I may receive maps from any source for my project, and for the C++ algorithm I'm making, it's imperative for the algorithm to know where road junctions (nodes where more than two road segments meet) are. Besides, in many of the maps I get, there are roads overshooting and undershooting (ie: roads aren't properly connected). One way to correct the problem is by 'cleaning' the road network using Autocad.
The questions I have are:

  1. Is there an efficient way (any
    software which can do it?) to get my
    map in a GML format, which contains
    information about road junctions in
    the map? (maybe have a GML tag which
    says that a particular node is a
    junction)
  2. Is there any other way to 'clean'
    the road network?

Colleagues have suggested FME, but that involves writing scripts and we're not sure about whether the script would be flexible enough to cater to all maps. The only other way to detect junctions is to use brute force and find which road segments have common nodes. Would ArcGIS help? (haven't used it, but have heard of it) I'm sure there should be a better way…

Best Answer

You can analyze polylines in amazing ways by using buffers. This is usually inefficient--buffers create many additional vertices--but (a) it is a technique available in many GISes (vector or raster based) and (b) it sometimes can produce information that is otherwise hard to get.
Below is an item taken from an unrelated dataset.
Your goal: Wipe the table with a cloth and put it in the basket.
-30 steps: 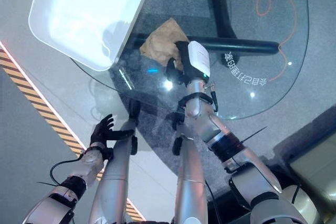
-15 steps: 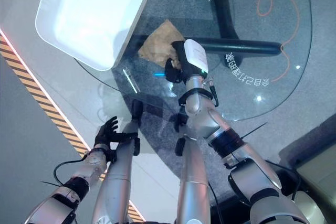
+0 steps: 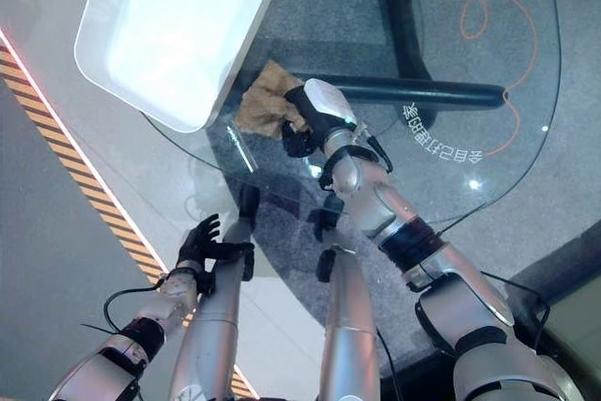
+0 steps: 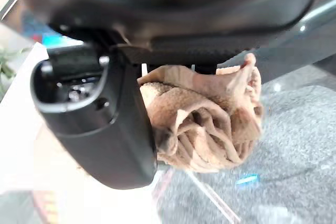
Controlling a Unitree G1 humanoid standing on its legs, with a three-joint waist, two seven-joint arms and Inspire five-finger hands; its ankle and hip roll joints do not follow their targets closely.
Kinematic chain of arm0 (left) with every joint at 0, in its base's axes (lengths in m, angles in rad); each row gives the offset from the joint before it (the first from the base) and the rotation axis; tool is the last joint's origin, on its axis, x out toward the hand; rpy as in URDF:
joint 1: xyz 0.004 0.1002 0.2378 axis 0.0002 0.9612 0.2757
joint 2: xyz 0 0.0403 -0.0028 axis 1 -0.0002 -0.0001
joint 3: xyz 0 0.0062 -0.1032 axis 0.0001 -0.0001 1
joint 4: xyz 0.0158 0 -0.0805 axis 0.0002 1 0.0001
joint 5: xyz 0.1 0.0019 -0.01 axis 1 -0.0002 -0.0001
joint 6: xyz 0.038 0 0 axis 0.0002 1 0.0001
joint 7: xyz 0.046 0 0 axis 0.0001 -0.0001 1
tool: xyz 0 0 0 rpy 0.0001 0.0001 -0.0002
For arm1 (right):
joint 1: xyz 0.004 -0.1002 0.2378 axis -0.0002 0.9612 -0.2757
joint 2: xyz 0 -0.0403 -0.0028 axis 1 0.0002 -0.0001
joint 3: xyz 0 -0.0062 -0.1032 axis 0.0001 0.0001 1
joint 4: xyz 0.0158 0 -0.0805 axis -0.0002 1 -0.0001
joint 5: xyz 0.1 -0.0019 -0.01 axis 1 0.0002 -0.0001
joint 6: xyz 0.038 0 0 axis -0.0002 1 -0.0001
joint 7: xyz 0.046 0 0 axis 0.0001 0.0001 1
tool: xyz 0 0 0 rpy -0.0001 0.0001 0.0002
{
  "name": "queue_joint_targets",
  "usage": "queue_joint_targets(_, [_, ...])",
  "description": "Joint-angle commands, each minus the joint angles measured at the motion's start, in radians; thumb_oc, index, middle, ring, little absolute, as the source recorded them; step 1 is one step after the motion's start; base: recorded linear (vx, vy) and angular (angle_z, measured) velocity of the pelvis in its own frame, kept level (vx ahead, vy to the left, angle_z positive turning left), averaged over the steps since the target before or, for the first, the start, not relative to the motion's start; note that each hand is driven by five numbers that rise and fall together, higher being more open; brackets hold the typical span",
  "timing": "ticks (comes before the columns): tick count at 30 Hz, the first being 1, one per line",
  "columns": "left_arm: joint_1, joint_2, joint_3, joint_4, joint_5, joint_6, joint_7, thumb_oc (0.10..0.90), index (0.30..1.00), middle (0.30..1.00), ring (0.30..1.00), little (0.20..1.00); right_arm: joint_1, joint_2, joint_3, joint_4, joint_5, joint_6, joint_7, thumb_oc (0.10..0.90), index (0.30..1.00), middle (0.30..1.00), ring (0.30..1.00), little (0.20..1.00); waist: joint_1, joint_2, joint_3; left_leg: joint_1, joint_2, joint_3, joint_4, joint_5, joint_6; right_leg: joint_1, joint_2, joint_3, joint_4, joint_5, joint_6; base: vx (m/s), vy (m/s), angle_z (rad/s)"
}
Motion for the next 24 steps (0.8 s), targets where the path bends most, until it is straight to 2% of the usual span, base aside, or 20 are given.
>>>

In this case, buffering the road by a small amount and then buffering by the negative of the same amount leaves little "islands" around all bends and around all intersections. This is easy to prove geometrically.

Here is an example of a 10 m polyline buffer (gray) and its -10 m buffer (light red) in a map that is 650 m wide:

Figure 1

Now intersect the original polyline layer with these island polygons, merge the segments by island identifier, and count the pieces:

Figure 2

The light yellow segments designate the high-count pieces and the dark cyan segments designate the low-count ones. In this fashion we have (a) found all bends and intersections (including self-intersections) and near junctions (see the extreme left, where the two segments do not quite meet)) and (b) differentiated the bends from the intersections. We can find the almost-junctions by selecting the islands that contain two or more connected segments: the bends contain only connected segments.

Due to the symmetry of buffering, the centroids of the intersection islands are the points of intersection.

One beautiful aspect of this style of analysis is that it does not care how the underlying polyline is represented: it could be a single feature, it could be one feature for each line segment, or anything in between.